The Case for Space Dominance

For nearly two weeks in 480 B.C., a massive Persian army numbering as many as 300,000 troops was prevented from invading Greece by a small band of dedicated Greek warriors, heroically led by the Spartan King Leonidas at the Battle of Thermopylae. Despite being numerically superior, the Persian force was hemmed in by unfavorable geography (which the Spartans used decisively to their advantage) and were therefore unable to dislodge the Greek defenders from August 20 until September 10 of that year. That is, until a Persian force managed to make it to higher ground and rain down death upon the Greek defenders.

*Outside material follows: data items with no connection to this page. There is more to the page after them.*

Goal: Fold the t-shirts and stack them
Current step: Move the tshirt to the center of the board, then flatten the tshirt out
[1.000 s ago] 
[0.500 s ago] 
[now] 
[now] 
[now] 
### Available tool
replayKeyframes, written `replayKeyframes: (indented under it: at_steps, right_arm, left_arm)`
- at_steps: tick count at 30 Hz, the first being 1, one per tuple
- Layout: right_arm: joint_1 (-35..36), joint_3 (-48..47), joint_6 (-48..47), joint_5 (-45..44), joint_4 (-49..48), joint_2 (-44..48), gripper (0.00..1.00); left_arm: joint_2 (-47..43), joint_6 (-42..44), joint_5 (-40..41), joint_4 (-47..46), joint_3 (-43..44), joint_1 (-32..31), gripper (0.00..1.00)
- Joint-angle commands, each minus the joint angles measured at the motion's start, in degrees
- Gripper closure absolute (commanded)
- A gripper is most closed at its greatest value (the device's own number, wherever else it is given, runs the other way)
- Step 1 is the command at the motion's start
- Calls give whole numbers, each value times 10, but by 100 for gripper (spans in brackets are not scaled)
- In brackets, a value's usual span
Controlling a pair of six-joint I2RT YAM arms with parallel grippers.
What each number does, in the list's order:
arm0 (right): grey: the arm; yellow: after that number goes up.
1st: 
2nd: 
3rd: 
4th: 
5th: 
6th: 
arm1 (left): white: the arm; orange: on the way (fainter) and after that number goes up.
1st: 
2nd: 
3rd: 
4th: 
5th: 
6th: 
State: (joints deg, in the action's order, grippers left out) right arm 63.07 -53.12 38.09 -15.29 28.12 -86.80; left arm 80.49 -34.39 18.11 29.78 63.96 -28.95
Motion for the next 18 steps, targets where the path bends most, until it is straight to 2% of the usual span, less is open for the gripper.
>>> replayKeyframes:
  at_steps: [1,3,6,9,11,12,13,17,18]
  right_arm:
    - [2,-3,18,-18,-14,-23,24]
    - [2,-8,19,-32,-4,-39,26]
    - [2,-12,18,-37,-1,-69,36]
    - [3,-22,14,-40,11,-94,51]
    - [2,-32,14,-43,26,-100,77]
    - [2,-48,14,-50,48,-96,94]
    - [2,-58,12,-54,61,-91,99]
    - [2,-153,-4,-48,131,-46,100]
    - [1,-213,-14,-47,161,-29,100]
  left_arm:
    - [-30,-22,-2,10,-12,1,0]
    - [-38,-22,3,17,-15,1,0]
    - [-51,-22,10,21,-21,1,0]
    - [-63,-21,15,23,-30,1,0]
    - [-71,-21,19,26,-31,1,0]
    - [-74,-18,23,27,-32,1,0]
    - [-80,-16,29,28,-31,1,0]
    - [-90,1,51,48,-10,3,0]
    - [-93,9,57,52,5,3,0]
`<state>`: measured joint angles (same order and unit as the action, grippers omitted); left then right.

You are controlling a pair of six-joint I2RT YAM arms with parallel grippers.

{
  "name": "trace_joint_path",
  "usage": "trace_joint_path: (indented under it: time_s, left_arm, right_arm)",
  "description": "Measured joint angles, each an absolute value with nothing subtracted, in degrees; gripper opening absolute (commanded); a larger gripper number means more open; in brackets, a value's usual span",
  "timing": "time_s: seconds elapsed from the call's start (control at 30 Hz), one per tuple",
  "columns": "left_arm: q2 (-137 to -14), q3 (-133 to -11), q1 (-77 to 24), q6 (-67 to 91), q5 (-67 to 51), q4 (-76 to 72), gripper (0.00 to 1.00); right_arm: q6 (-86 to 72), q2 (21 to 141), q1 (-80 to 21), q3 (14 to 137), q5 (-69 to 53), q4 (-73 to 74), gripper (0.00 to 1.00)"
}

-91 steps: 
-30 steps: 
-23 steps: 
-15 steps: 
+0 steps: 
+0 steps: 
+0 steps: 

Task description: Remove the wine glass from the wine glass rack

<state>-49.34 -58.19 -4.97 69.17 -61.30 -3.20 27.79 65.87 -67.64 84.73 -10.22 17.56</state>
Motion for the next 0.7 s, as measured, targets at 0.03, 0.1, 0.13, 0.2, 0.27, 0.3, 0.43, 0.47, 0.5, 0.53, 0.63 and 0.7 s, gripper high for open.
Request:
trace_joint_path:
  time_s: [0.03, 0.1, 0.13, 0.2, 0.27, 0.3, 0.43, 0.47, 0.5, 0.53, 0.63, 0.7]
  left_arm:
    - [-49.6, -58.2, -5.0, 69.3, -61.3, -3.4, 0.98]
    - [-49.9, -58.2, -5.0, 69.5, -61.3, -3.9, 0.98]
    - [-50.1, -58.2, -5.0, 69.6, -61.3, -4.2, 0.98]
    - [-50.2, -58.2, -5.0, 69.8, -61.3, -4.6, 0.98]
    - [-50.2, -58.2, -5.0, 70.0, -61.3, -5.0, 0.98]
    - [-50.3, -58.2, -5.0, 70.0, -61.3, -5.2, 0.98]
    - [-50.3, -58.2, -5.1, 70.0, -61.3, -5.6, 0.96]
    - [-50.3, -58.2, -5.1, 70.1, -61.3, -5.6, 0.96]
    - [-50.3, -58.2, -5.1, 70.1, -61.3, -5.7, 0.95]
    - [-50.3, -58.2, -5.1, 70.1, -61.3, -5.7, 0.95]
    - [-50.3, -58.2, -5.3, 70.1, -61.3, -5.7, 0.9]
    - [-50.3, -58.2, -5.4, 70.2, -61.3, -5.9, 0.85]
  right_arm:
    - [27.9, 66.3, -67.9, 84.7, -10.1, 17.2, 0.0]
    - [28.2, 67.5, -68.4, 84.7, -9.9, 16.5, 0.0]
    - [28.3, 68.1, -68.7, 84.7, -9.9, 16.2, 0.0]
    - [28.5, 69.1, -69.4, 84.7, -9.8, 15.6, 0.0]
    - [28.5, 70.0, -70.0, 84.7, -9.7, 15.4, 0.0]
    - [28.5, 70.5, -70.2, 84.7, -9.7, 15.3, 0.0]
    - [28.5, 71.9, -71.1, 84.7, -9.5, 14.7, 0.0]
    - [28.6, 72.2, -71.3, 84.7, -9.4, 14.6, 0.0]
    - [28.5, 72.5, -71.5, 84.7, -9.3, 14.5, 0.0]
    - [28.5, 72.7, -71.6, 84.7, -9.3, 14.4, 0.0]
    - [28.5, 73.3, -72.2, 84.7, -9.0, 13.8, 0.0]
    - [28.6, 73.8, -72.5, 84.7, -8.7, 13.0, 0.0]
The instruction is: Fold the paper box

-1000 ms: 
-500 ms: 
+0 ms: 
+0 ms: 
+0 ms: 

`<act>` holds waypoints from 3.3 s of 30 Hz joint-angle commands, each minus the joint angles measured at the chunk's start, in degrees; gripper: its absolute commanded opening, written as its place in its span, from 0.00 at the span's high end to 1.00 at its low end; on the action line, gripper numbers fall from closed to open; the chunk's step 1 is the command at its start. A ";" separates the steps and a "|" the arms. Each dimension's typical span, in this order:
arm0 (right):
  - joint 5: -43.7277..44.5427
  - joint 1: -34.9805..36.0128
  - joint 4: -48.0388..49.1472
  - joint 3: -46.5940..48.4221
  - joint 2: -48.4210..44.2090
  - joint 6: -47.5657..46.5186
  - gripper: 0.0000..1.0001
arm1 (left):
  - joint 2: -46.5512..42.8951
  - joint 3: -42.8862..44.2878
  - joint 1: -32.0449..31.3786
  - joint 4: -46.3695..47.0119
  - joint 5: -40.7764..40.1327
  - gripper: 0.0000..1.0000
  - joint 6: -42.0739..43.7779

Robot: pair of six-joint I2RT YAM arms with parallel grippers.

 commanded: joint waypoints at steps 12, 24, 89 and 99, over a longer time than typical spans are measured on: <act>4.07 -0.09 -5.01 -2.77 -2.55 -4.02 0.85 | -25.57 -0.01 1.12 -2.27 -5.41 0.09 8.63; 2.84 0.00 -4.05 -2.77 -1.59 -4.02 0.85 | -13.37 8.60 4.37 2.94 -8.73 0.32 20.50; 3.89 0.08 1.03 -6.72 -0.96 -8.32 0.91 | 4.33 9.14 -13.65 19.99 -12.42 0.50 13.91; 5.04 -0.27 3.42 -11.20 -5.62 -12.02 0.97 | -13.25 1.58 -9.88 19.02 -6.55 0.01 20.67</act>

The capture of the high ground was the coup de grace that the Persians needed to defeat the tiny, but unflappable contingent of Greek defenders at Thermopylae. Since the dawn of history, the military force that came to dominate the strategic high ground usually won the battle. Today, space is the ultimate strategic high ground. As such, he who controls the strategic high ground of space controls the world.

Right now, the United States controls space. But rivals such as China and Russia are attempting to change that reality. They are now closer to achieving this goal than at any other point in history.

The American military is currently the dominant force on the planet. Why? Because the United States dominates the strategic high ground. First, America came to dominate the air. Then, with the advent of space travel, the U.S. military came to dominate space—the ultimate high ground.

Today, the U.S. military is the smallest it has been in decades at a time when it is being challenged by more diverse threats globally than it ever has. This is an untenable situation, especially in the face of growing challenges from increasingly competent forces in Russia, China, Iran, and North Korea. Space is the linchpin to America’s global dominance.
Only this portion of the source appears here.